The pension fund for New York City's public employees is pushing forward with its suit against Apple Inc. even though a federal judge's ruling suggests shareholders don't have a case against the company. A ruling last month by Judge Jeremy Fogel of U.S. District Court in San Jose, Calif., said the New York City Employees' Retirement System could not sue Apple over backdating stock options. Because Apple's stock has soared in value in recent years, Judge Fogel ruled that NYCERS hadn't suffered damages. He advised NYCERS to join a derivative suit, on behalf of the company, which would mean plaintiffs would not stand to receive payouts. NYCERS decided not to heed the advice. On Friday, the pension fund re-filed a new version of the suit seeking damages.
NYCERS' board of trustees, which consists mostly of elected officials, had the final decision on whether to sue. Lawyers from the city's law department play an advisory role.
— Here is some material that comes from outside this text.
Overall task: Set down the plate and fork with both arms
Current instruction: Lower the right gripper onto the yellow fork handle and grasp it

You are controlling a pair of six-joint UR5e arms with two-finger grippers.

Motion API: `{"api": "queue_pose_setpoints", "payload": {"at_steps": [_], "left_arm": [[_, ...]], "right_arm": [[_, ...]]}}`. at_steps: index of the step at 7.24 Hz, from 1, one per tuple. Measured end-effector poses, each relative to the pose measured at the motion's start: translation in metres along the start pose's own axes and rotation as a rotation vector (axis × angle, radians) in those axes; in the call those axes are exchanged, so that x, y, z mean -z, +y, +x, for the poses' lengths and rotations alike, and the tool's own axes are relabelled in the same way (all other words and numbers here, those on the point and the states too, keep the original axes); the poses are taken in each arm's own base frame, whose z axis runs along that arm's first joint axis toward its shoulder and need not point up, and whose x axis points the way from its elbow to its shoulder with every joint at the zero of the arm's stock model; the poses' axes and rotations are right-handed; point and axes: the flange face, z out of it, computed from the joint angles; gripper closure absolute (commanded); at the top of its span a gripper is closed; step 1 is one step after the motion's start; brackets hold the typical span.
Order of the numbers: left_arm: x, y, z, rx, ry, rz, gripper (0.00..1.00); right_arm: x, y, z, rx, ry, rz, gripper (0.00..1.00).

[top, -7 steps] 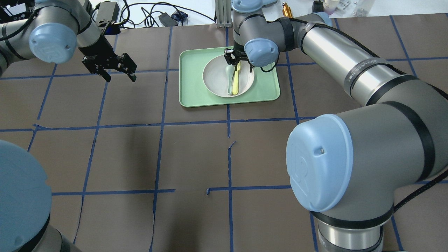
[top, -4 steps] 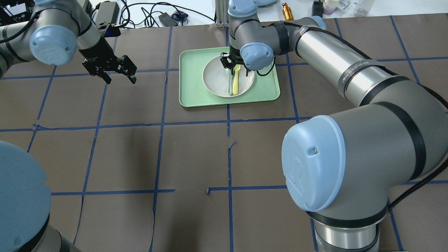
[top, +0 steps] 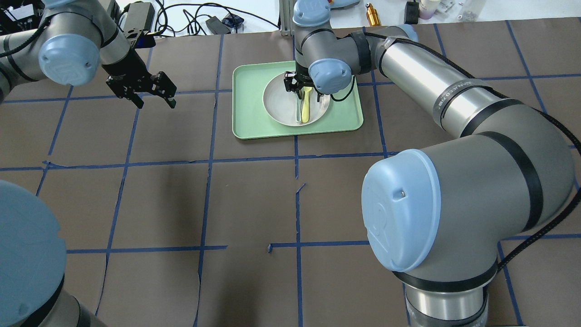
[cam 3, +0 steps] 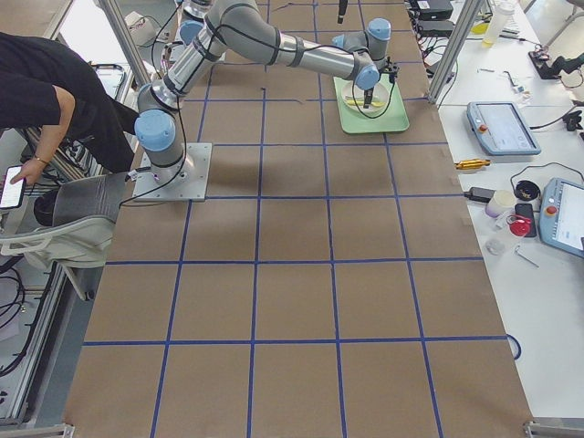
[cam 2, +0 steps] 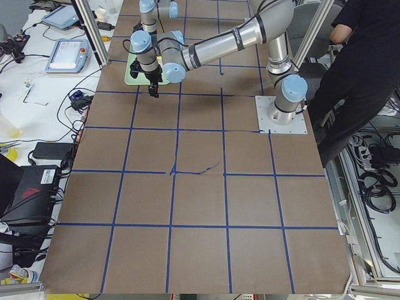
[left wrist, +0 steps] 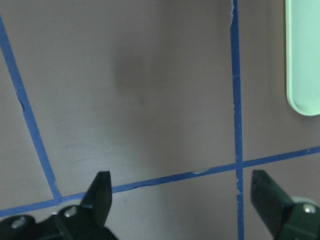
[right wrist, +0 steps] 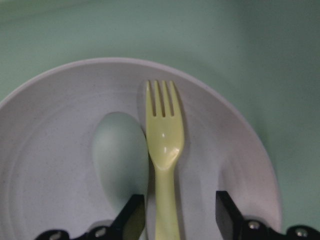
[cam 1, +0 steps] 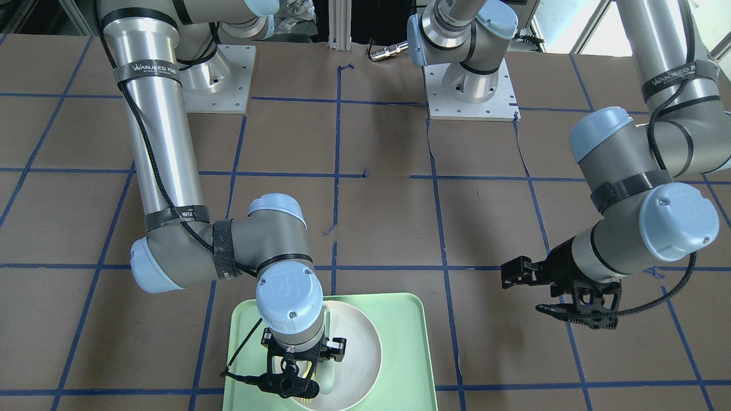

The pension fund is being represented in court by the law firm Grant & Eisenhofer. A hearing is set for January to decide whether Judge Fogel will allow the city to go ahead.
The complaint says Apple's shareholders, including NYCERS, which owns about 1 million shares, suffered damages when the stock price "fell over 14% following disclosures" in 2006 about how Apple had accounted for stock options. Since 2005, Apple's shares have risen about 500%.